* What is needed
Nothing but the lines from the top of the records through the line with "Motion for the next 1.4" should be returned, exactly, and without pictures.
(Given records)
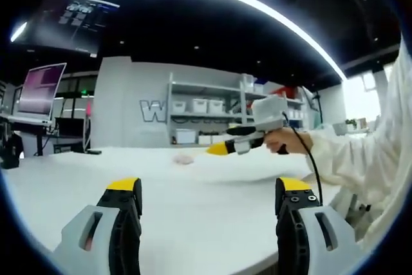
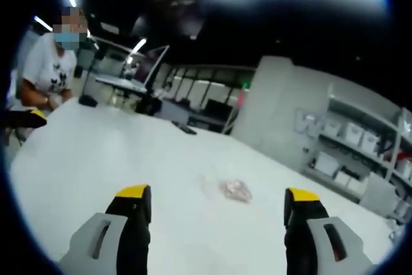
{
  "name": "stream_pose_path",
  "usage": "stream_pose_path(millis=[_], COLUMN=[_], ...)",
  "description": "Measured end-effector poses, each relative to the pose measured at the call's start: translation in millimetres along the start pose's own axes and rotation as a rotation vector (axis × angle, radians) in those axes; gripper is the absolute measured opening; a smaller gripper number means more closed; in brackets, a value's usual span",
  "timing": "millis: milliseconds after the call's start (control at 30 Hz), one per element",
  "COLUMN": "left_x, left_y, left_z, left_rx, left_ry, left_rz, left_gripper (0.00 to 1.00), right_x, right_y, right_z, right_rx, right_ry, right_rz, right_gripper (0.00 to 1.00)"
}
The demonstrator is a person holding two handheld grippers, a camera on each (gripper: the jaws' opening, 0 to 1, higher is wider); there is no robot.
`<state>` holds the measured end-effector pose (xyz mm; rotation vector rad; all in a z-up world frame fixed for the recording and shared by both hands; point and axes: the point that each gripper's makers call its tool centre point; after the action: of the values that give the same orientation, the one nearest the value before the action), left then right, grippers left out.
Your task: Open the resealable bag by pulling the two sides of the seal apart until the entire bag opening is separated and visibly accessible.
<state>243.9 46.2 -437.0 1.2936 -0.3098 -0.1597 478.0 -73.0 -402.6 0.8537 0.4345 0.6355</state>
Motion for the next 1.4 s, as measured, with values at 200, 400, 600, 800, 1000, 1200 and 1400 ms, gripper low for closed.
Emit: stream_pose_path(millis=[200,400,600,800,1000,1200,1400], left_x=[0.8,2.2,2.1,3.4,4.2,4.0,4.7], left_y=[-0.7,0.9,-0.5,-2.3,-3.0,-3.7,-3.4], left_z=[-0.8,1.4,-1.0,-1.4,-0.9,-1.3,-0.5], left_rx=[-0.007,-0.005,-0.009,-0.016,-0.016,-0.015,-0.015], left_ry=[-0.001,-0.008,0.001,0.0,-0.001,0.001,0.0], left_rz=[-0.001,0.004,-0.003,-0.007,-0.01,-0.012,-0.01], left_gripper=[0.85,0.84,0.84,0.84,0.84,0.84,0.84], right_x=[-20.9,-32.8,-45.7,-59.0,-73.4,-88.2,-102.3], right_y=[-5.1,-7.3,-5.3,-13.6,-20.4,-20.9,-22.3], right_z=[5.6,3.7,-2.1,-7.1,-9.2,-13.0,-13.4], right_rx=[0.002,0.013,0.005,0.012,0.029,0.043,0.054], right_ry=[-0.026,-0.028,-0.03,-0.028,-0.04,-0.053,-0.071], right_rz=[0.002,0.003,0.012,0.002,-0.001,0.008,0.009], right_gripper=[0.84,0.82,0.81,0.81,0.81,0.81,0.8])
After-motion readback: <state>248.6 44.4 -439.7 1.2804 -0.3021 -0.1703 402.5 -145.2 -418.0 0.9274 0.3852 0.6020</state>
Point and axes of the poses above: the point that each gripper's makers call its tool centre point, and the gripper's own axes: x roughly forward along the fingers, z roughly to its right, y roughly out of its top, and after that the axes turned 14 degrees about -x, right-handed
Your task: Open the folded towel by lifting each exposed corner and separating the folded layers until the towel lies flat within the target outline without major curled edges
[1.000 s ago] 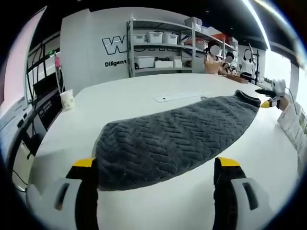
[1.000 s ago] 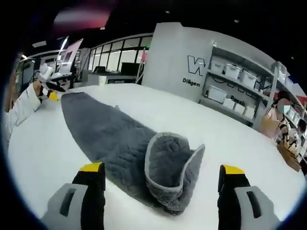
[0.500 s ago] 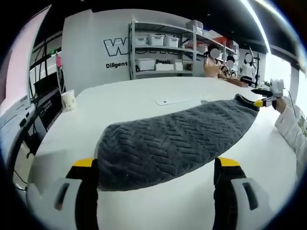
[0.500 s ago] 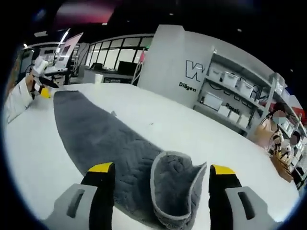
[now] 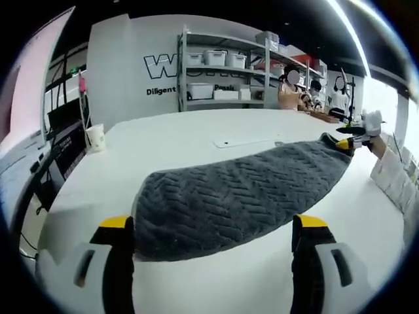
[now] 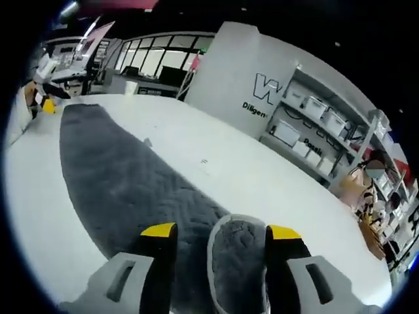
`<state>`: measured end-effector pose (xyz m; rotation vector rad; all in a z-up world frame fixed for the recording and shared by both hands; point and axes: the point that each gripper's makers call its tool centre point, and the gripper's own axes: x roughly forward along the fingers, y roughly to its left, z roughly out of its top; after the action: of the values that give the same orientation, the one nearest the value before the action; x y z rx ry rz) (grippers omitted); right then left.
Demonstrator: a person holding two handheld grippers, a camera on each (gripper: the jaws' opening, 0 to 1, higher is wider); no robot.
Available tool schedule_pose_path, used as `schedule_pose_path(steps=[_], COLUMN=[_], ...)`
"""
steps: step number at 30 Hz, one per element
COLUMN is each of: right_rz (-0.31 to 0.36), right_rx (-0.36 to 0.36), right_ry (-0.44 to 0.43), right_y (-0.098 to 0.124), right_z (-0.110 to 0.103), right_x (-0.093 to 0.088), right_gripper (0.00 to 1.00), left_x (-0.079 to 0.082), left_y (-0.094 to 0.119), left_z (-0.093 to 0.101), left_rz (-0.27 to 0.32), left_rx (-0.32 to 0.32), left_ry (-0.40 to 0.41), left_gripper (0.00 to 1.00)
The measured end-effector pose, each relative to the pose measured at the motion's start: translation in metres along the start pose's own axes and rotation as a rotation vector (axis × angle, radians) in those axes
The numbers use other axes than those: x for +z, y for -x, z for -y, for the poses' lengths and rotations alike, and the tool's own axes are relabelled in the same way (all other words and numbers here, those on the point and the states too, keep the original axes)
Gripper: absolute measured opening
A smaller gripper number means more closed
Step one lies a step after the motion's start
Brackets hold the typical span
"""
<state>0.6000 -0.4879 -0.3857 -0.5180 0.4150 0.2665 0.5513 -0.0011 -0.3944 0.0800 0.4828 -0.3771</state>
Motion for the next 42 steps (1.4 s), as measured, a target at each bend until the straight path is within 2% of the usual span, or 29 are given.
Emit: schedule_pose_path(steps=[3,7,13,17,22,25,30,36,42], right_rz=[-0.012,-0.028,-0.047,-0.065,-0.079,-0.075,-0.074,-0.061,-0.035], right_rx=[-0.006,-0.034,-0.054,-0.092,-0.08,-0.082,-0.093,-0.096,-0.095], right_ry=[0.012,0.03,0.031,0.072,0.036,0.041,0.05,0.022,0.006], right_y=[-0.006,-0.012,-0.02,-0.023,-0.026,-0.024,-0.023,-0.019,-0.008], right_z=[-0.004,-0.003,0.002,0.012,0.015,0.016,0.019,0.024,0.028], right_x=[0.001,0.002,0.001,-0.004,-0.013,-0.015,-0.017,-0.017,-0.013], right_gripper=[0.48,0.35,0.28,0.15,0.12,0.0,0.0,0.0,0.0], left_x=[0.0,0.001,0.001,0.001,0.001,0.001,0.001,0.001,0.001], left_y=[0.0,0.0,0.001,0.001,0.002,0.001,0.001,0.002,0.002], left_z=[0.0,0.0,0.0,-0.001,-0.003,-0.004,-0.004,-0.004,-0.004], left_rz=[-0.001,0.003,0.002,0.003,0.006,0.005,0.003,0.004,-0.001], left_rx=[-0.001,-0.001,-0.001,0.002,0.005,0.006,0.008,0.008,0.007], left_ry=[-0.001,0.001,0.001,0.003,0.006,0.007,0.006,0.006,0.001], left_gripper=[0.99,0.99,0.99,0.99,0.98,0.98,0.98,0.98,0.98])
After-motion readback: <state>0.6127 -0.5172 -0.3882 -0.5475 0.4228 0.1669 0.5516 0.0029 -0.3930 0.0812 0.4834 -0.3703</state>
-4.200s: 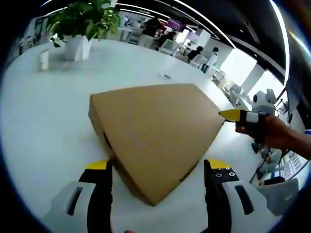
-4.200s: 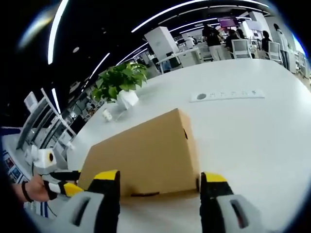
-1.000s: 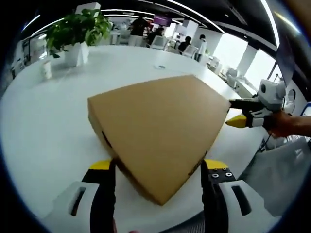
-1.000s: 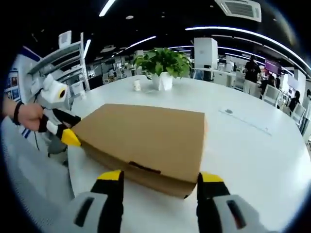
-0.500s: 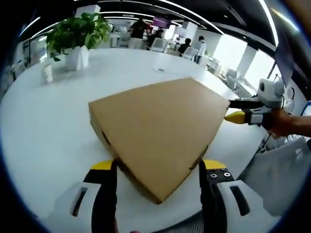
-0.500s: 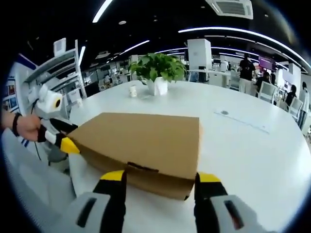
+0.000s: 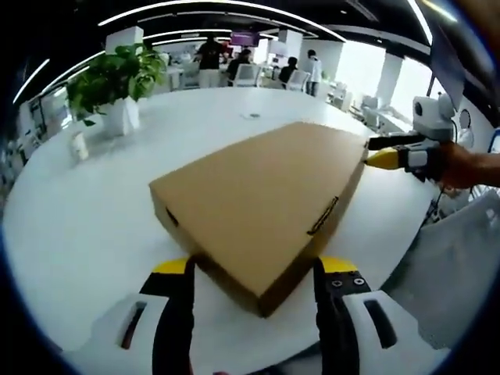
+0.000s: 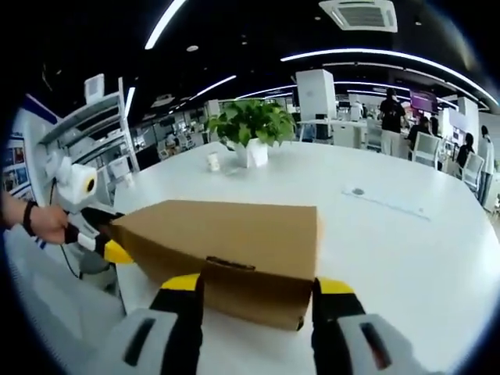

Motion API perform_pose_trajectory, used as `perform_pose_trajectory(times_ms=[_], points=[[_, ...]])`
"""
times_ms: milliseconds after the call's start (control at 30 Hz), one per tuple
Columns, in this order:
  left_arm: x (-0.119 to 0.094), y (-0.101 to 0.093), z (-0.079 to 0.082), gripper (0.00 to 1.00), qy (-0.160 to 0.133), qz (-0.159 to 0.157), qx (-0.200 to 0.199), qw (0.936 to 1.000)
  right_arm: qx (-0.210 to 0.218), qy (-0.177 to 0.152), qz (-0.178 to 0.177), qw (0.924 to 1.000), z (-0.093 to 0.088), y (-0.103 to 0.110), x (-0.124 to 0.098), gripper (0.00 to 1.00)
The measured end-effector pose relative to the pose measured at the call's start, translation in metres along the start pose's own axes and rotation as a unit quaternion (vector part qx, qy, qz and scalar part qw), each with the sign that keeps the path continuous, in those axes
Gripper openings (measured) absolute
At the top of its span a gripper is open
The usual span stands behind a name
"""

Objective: Operate the shoe box by opening the lid, removing the specified soft item, and placing it in the target area until the item is outside and the box remains undamaged.

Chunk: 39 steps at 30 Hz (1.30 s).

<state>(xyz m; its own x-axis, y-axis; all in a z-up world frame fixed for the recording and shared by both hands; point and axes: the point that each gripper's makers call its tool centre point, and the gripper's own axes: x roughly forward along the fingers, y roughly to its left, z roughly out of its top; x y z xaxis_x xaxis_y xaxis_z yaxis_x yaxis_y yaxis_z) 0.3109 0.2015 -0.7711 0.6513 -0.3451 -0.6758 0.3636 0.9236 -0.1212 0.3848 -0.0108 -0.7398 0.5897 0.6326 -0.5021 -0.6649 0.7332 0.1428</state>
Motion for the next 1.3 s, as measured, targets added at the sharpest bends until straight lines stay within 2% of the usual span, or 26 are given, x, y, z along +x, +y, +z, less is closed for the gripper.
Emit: perform_pose_trajectory(times_ms=[133,167,233,300,567,967,1300], points=[[-0.003,0.008,0.005,0.6,-0.008,0.038,0.041,0.9984,-0.002,-0.01,-0.002,0.9999,0.008,0.001,-0.002,0.51],[-0.005,0.008,0.007,0.6,-0.008,0.048,0.071,0.9963,-0.013,0.003,-0.002,0.9999,0.006,0.001,-0.001,0.5],[-0.008,0.003,0.012,0.59,-0.011,0.044,0.079,0.9959,-0.013,0.002,-0.003,0.9999,0.006,0.0,-0.001,0.5],[-0.009,0.005,0.015,0.6,-0.01,0.052,0.098,0.9938,-0.009,0.001,-0.003,1.0,0.007,0.0,-0.001,0.5],[-0.014,0.006,0.021,0.58,-0.024,0.05,0.092,0.9942,-0.005,-0.008,-0.003,1.0,0.015,0.001,-0.003,0.49],[-0.022,0.009,0.032,0.53,-0.047,0.054,0.109,0.9915,-0.001,-0.019,-0.001,0.9998,0.031,-0.001,-0.004,0.49],[-0.029,0.018,0.045,0.45,-0.06,0.091,0.176,0.9783,0.011,-0.037,-0.001,0.9993,0.047,-0.002,-0.004,0.49]])
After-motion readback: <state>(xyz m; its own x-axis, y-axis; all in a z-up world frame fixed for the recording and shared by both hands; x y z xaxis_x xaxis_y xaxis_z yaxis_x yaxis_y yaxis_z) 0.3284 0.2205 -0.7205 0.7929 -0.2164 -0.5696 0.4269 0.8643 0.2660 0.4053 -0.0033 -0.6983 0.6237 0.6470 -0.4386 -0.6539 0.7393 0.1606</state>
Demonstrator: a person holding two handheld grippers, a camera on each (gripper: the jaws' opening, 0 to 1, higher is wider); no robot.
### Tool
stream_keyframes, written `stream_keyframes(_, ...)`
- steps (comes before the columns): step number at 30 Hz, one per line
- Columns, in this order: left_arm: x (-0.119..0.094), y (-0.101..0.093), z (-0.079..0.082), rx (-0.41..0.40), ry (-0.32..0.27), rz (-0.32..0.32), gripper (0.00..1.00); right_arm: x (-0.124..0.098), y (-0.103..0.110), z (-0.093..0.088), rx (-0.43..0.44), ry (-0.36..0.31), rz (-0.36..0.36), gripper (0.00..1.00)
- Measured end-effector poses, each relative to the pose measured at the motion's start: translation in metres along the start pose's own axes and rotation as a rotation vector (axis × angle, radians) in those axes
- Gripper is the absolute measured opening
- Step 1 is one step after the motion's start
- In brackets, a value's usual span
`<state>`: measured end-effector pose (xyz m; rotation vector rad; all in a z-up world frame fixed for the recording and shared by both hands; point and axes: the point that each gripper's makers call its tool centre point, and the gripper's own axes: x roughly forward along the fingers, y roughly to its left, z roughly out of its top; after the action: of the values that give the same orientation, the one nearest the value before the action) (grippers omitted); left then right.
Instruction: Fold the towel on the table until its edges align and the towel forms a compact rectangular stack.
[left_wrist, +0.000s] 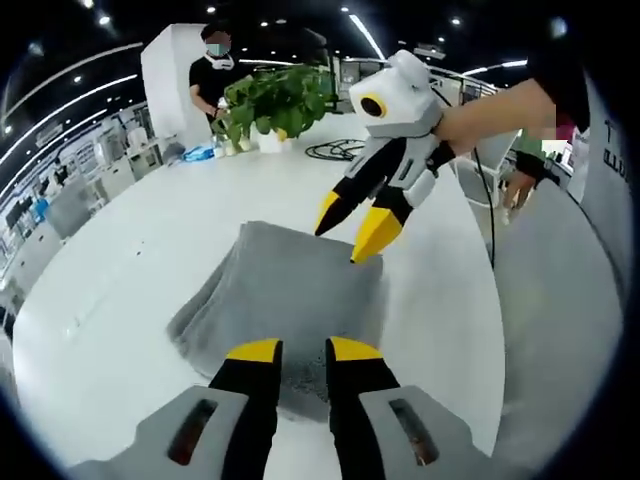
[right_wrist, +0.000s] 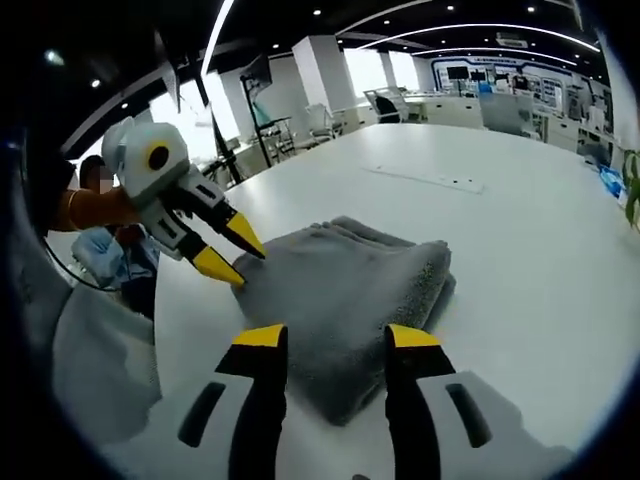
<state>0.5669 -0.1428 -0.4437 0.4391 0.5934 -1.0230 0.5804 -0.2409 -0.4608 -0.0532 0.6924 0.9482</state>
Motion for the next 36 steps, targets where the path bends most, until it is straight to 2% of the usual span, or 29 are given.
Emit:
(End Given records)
* Finished exercise
{
  "name": "stream_pose_path",
  "usage": "stream_pose_path(millis=[_], COLUMN=[_], ...)",
  "description": "Measured end-effector poses, each relative to the pose measured at the call's start: translation in millimetres along the start pose's own axes and rotation as a rotation vector (axis × angle, radians) in those axes; gripper is the absolute measured opening; a smaller gripper number means more closed; in brackets, a value's usual span",
  "timing": "millis: milliseconds after the call's start (control at 30 Hz), one per element",
  "COLUMN": "left_x, left_y, left_z, left_rx, left_ry, left_rz, left_gripper (0.00 to 1.00), right_x, right_y, right_z, right_rx, right_ry, right_rz, right_gripper (0.00 to 1.00)"
}
The demonstrator is a person holding two handheld grippers, a camera on each (gripper: the jaws' opening, 0 to 1, higher is wider); there is no robot.
`<state>` holds the measured end-effector pose (xyz mm; rotation vector rad; all in a z-up world frame fixed for the recording and shared by both hands; point and axes: the point that each gripper's makers call its tool centre point; after the action: of the values that give the same orientation, the one nearest the value before the action), left then right, grippers left out.
Your task: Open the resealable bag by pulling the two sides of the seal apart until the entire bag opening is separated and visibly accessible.
<state>243.9 46.2 -437.0 1.2936 -0.3098 -0.1597 478.0 -73.0 -402.6 0.8537 0.4345 0.6355</state>
Motion for the next 1.4 s, as measured, with values at 200, 400, 600, 800, 1000, 1200 and 1400 ms, gripper low for closed.

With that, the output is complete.